COVID-19: THE LATEST
Non-essential retail, including outdoor hospitality, hairdressers, beauty and nail salons reopened on April 12. FSB has a range of printable signs and downloadable social media cards to let customers know firms are open for business.
People can meet outside in groups of six from any number of households, or in a group of any size from up to two households.
Businesses across Scotland are set to reopen on Monday 26 April as the whole country enters Level 3 of lockdown. This includes non-essential retail and hospitality, though significant restrictions still apply. The FSB has produced guidance for businesses on re-opening safely and are encouraging people to think local as they’re allowed to travel outside their own local authority.
Close contact services are now permitted to open. From Friday 30 April, non-essential retail, outdoor hospitality and gyms can open for individual training. The Large NAV Business Grant is now open for applications.
Wales continues to reopen following the Alert Level 4 lockdown. Retail and close contact services are now fully open, whilst outdoor hospitality and outdoor attractions will reopen on 26 April, and gyms, leisure centres and fitness facilities will reopen on 3 May.
The First Minister has announced that (pending the results of the Senedd election) indoor hospitality will reopen on the 17 May. FSB Wales continues to engage with Welsh Government and all of the political parties about the support that businesses will need as we continue to move through the process of reopening.
The transition period came to an end on December 31 2020. If you are a UK business which trades with Europe, you will need to change your procedures and complete additional paperwork. See FSB's transition hub for further advice.
NEWS & ADVICE
We’ve worked with the British Services Association (BSA) on a new supply chain guide for businesses which launches today. The intervention comes at a critical moment, with lockdowns exacerbating an already debilitating late payment crisis across the UK. The document highlights some of the challenges faced by smaller firms, identifying routes to collaborative working across areas such as prompt payment, alignment of objectives and relationship building.
Future of high streets
FSB’s National Chair Mike Cherry told the New Statesman how the economy will take some time to “bounce back, even after restrictions lift.” This comes as part of a piece about the way Covid-19 accelerated the decline of traditional high street commerce.
Help to Grow
The Department for Business, Energy and Industrial Strategy is conducting research into small business requirements and priorities in order to further shape the Help to Grow initiative. Please register by Tuesday 4 May.

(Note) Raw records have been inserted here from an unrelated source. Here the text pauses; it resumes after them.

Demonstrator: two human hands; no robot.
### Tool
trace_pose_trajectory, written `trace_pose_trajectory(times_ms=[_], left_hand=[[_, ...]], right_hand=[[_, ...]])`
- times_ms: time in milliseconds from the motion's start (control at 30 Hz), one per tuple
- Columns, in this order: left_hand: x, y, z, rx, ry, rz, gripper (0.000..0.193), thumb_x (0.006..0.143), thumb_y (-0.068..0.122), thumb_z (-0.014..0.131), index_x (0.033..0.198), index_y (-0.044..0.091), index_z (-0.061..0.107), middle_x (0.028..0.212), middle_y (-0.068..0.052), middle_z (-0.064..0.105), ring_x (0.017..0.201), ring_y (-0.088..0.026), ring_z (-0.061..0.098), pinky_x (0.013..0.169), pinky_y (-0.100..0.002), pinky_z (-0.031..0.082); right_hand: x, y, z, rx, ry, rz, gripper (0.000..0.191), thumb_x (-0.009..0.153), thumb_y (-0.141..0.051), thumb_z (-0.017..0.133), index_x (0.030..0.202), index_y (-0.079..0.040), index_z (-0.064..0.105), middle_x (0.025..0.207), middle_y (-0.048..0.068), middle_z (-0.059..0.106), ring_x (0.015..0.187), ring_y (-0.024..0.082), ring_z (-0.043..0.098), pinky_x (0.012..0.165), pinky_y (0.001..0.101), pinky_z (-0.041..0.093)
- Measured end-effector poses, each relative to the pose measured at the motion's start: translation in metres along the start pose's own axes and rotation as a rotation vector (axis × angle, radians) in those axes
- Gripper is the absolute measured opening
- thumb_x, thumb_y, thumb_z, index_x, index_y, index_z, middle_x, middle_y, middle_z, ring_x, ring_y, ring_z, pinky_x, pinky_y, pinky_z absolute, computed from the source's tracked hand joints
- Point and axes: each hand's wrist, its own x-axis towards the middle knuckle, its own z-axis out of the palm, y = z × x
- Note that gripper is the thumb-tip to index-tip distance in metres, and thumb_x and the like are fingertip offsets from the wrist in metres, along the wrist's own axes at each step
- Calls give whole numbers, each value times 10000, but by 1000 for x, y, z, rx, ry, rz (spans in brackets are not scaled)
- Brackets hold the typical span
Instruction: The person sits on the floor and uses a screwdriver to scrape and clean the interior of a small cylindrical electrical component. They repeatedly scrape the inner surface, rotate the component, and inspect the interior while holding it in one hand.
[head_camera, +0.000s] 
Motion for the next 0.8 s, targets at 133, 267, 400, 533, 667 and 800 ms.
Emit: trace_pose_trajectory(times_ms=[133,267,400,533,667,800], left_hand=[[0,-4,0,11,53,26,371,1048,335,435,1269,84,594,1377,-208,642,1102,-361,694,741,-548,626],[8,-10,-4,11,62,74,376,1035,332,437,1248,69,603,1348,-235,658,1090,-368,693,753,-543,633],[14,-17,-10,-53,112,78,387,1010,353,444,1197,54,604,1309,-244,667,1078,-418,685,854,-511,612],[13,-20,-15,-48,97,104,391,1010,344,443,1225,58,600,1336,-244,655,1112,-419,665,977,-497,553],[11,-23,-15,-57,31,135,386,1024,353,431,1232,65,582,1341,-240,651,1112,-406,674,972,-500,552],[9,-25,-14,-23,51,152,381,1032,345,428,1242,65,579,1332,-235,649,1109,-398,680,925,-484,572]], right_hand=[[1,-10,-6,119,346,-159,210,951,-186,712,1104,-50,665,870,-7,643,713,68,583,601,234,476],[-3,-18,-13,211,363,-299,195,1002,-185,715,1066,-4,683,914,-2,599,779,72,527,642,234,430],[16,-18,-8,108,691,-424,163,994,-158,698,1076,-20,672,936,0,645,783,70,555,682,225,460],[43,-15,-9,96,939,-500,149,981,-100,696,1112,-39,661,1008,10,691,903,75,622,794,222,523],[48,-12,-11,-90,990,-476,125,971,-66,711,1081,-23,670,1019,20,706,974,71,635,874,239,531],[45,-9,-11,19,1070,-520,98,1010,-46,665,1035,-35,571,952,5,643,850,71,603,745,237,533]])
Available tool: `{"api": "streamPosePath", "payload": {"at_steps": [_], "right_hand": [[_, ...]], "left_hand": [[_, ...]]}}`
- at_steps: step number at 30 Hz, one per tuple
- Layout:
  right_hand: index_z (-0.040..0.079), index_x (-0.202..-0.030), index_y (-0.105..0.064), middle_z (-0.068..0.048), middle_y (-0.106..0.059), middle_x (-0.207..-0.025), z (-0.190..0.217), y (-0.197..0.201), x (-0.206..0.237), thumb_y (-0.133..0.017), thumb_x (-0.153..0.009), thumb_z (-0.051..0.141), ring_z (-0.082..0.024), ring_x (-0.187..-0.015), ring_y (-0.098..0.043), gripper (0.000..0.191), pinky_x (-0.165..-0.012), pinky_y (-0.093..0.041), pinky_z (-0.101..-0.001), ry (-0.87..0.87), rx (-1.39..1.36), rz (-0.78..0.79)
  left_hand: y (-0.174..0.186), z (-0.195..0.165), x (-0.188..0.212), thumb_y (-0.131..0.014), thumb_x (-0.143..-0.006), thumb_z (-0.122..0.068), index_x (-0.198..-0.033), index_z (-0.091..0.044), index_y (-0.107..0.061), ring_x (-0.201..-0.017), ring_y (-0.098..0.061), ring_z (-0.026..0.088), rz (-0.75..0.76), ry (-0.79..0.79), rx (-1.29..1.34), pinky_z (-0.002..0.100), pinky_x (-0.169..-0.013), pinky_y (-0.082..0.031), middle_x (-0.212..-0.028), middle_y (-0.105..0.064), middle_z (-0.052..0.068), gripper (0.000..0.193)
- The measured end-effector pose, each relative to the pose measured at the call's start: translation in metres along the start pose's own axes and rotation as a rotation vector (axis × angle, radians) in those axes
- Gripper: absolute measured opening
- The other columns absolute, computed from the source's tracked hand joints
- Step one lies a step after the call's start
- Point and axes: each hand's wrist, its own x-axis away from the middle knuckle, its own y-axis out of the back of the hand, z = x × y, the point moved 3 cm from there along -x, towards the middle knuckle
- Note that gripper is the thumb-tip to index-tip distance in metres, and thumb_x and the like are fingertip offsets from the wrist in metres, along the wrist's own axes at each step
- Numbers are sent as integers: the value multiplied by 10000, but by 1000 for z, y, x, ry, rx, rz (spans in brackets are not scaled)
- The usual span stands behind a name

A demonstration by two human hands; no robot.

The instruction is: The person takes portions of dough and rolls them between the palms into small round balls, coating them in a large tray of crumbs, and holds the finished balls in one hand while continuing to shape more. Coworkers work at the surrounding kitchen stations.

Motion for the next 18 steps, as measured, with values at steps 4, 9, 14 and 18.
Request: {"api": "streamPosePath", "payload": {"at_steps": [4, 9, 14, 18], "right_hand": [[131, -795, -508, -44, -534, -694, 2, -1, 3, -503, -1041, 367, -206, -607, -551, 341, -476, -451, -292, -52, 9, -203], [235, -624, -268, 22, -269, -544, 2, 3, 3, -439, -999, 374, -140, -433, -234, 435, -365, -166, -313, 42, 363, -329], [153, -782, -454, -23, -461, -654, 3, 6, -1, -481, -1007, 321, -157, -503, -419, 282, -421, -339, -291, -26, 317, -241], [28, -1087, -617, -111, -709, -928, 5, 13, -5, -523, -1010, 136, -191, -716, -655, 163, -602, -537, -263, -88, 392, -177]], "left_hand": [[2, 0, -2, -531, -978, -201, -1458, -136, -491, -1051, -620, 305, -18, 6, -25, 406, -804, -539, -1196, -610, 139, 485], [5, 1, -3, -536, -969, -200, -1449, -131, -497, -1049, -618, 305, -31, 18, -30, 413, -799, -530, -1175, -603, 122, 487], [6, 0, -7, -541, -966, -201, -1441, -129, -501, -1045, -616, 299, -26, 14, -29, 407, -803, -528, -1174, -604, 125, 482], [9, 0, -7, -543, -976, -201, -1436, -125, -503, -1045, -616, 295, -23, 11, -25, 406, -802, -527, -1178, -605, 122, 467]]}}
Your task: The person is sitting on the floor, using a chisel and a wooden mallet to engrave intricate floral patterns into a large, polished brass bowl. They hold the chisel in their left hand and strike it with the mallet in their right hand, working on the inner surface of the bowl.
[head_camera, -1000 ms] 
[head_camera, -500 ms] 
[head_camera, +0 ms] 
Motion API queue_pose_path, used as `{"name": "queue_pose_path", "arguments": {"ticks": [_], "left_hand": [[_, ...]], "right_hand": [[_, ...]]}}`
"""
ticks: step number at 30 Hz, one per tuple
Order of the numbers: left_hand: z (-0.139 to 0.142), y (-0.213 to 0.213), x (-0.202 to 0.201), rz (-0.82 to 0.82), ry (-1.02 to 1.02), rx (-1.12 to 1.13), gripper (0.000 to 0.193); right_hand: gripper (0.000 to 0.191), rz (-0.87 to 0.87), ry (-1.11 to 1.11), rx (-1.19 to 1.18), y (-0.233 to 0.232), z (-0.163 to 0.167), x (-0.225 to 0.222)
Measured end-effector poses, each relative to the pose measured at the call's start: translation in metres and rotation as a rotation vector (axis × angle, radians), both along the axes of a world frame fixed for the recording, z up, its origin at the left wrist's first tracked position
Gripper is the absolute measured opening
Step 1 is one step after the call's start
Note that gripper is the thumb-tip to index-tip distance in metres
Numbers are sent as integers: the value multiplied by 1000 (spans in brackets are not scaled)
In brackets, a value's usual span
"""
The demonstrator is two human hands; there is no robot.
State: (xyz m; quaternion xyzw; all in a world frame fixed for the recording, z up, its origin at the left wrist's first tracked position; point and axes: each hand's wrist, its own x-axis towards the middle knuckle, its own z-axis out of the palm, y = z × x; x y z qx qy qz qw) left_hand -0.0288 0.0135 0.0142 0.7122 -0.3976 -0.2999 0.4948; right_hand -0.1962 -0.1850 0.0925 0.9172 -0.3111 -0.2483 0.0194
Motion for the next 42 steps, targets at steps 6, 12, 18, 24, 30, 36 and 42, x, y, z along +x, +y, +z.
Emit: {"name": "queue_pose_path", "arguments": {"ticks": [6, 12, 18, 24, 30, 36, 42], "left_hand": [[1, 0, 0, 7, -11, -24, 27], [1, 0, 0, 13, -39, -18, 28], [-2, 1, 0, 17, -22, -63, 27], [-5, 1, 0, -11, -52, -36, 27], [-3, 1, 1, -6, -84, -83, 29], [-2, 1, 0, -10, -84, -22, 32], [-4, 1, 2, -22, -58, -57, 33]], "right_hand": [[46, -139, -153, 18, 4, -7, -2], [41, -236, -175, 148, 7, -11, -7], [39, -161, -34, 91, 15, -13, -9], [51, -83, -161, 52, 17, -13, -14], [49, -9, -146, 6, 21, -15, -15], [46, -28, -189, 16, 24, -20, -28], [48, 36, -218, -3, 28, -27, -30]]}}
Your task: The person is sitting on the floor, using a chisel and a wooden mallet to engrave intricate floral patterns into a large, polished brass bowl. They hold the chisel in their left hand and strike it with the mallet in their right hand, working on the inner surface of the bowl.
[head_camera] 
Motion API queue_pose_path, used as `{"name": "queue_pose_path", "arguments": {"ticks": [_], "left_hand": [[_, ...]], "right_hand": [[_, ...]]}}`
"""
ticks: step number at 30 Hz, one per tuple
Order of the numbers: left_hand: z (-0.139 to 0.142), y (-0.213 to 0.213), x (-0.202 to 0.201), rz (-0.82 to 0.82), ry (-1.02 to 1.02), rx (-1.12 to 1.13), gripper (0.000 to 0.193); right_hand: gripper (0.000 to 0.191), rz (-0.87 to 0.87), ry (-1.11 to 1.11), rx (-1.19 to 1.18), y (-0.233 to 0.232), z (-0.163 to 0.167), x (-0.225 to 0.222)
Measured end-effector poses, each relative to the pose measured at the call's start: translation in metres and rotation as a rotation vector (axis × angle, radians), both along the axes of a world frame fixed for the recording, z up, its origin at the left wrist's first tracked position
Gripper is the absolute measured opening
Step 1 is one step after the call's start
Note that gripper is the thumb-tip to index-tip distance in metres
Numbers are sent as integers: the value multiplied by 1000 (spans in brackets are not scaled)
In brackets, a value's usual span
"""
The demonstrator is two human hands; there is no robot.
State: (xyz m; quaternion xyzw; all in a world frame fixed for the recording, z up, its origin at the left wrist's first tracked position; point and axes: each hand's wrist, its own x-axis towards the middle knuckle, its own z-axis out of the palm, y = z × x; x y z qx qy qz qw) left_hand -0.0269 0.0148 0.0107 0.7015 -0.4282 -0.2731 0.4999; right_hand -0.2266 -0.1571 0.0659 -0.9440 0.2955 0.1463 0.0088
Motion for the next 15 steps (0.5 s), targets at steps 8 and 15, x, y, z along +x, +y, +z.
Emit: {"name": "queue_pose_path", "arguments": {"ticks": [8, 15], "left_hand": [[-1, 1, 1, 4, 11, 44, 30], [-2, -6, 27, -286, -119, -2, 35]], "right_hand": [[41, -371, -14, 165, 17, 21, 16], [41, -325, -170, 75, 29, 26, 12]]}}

Join our free virtual event on 29 April to hear about your finance options. We will also touch on the barriers to accessing finance and what steps you can take to be ‘investment ready.’
Access to accounts
The Daily Mail reports how the Treasury has written to NatWest, Barclays Bank, Metro Bank, Lloyds and Santander as part of calls to make it easier for small firms to open a bank account. Speaking about the issue, FSB’s Martin McTague said in February that a situation where firms are unable to open accounts will be “extremely damaging” to the economy.
Ahead of local elections next month, FSB is calling on candidates to commit to a three-point plan to spur recovery within the small business and self-employed community: get grants out quickly, get customers back safely and get bills paid promptly.